# Data sources. Other formats. 

* Parquet
* JSON
* Shapefile
* PC-Axis
* ...

Pandas documentation: https://pandas.pydata.org/docs/index.html

Pandas API reference: https://pandas.pydata.org/docs/reference/index.html#api

In [None]:
# import pandas library
import pandas as pd

### Parquet

Parquet is a compressed binary format that stores data in column mode (instead of the usual row mode)

It's especially suitable for Datasets with a large numbre of columns.
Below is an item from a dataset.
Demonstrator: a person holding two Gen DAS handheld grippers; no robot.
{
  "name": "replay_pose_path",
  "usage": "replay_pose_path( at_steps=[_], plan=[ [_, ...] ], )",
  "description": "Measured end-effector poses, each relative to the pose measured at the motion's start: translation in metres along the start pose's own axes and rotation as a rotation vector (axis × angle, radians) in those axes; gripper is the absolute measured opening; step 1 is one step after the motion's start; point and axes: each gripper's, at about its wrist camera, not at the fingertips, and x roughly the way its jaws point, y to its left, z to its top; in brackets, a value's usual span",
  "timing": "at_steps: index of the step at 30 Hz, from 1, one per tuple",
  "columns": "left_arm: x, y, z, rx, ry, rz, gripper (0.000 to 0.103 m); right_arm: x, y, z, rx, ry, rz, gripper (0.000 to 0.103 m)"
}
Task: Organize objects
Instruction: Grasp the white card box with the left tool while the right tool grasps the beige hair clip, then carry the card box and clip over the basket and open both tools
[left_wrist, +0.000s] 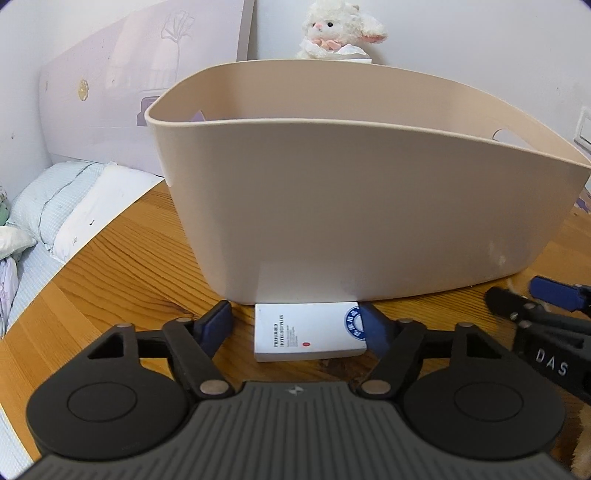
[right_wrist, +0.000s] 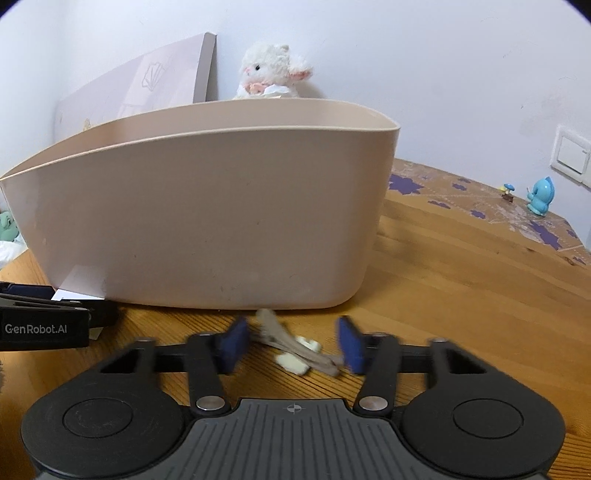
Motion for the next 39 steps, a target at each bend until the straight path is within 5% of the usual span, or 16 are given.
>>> replay_pose_path(
  at_steps=[3, 10, 22, 39],
  plan=[
    [0.0, 0.0, 0.001, -0.002, -0.008, 0.004, 0.06, -0.003, 0.0, -0.002, -0.009, -0.006, 0.003, 0.018],
    [-0.007, -0.004, -0.006, 0.037, -0.005, -0.052, 0.06, -0.011, -0.002, -0.007, -0.014, -0.008, 0.006, 0.009],
    [-0.043, -0.006, -0.01, 0.067, -0.068, -0.072, 0.06, -0.054, -0.012, -0.011, 0.023, -0.036, 0.023, 0.009],
    [-0.122, -0.003, 0.035, 0.148, -0.296, -0.075, 0.06, -0.147, 0.005, 0.061, -0.062, -0.325, 0.02, 0.009]
  ],
)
### Social vulnerability Dataset

Source: Data.gov (US Open Data Project)

https://catalog.data.gov/dataset/social-vulnerability-index-2018-united-states-tract 


In [None]:
# CSV File greater than 200MB
df = pd.read_csv('/huge/datasets/Social_Vulnerability_Index_2018_-_United_States__tract.csv')

In [None]:
df.shape

In [None]:
df.head()

In [None]:
df.to_parquet('/huge/datasets/Social_Vulnerability_Index_2018_-_United_States__tract.parquet')

In [None]:
# Parquet is a binary format (don't try to open the file with a text editor)
# Note the compression rate of parquet format, look at the file size.

In [None]:
df_pq = pd.read_parquet('/huge/datasets/Social_Vulnerability_Index_2018_-_United_States__tract.parquet')
df_pq.head()                        

In [None]:
# Compare the reading execution time of the dataset in CSV vs Parquet?
# Do you notice any difference?

In [None]:
# Use %time python magic to measure the execution time
%time df = pd.read_csv('/huge/datasets/Social_Vulnerability_Index_2018_-_United_States__tract.csv')

In [None]:
# Use %time python magic to measure the execution time
%time df_pq = pd.read_parquet('/huge/datasets/Social_Vulnerability_Index_2018_-_United_States__tract.parquet')


In [None]:
df_pq.sample(10)

### JSON

JSON is a text based format with the Javascript Sintax Notation.

In [None]:
# Sample JSON file with data Series
# https://www.w3schools.com/python/pandas/data.js
df = pd.read_json('../datasets/data_series.json')

In [None]:
df

In [None]:
# Show the dataframe in text mode
df.to_string()
#print(df.to_string())

In [None]:
# Select Pulse and Calories with Duration 60
df60 = df[df.Duration == 60][['Pulse','Calories']]
df60

In [None]:
# Save results in a new JSON file
df60.to_json('output/data_60.json')

In [None]:
# Open the new file with a text editor

In [None]:
# Sample JSON file with data in one level only, no nested data
# https://github.com/ankitgoel1602/data-science/tree/master/json-data
df = pd.read_json('../datasets/level_1.json')

In [None]:
df

In [None]:
# JSON complex files
# https://towardsdatascience.com/how-to-parse-json-data-with-python-pandas-f84fbd0b1025
# pd.read_json won't be enough with nested data in JSON files. 

In [None]:
# Load a remote JSON dataset
# Dataset with cities of the world
url = 'https://raw.githubusercontent.com/lutangar/cities.json/master/cities.json'
df = pd.read_json(url)
df

In [None]:
# Search city: Lugo
df[df.name == 'Lugo']

In [None]:
# Search city: Coruña
df[df.name.str.contains('Coruña')]

In [None]:
# Search many elements
df[df.name.isin(['Lugo','Pontevedra'])]

In [None]:
# We can explore the dataset and make questions:

In [None]:
# Question: how many cities are there in Spain?
df[df.country == 'ES'].name.count()

In [None]:
# and France?
df[df.country == 'FR'].name.count()

In [None]:
# Diference between cities in France and Spain
df[df.country == 'FR'].name.count() - df[df.country == 'ES'].name.count()

### Shapefile

There are many file extensions related to Shapefiles: .shp, .dbf, .shx...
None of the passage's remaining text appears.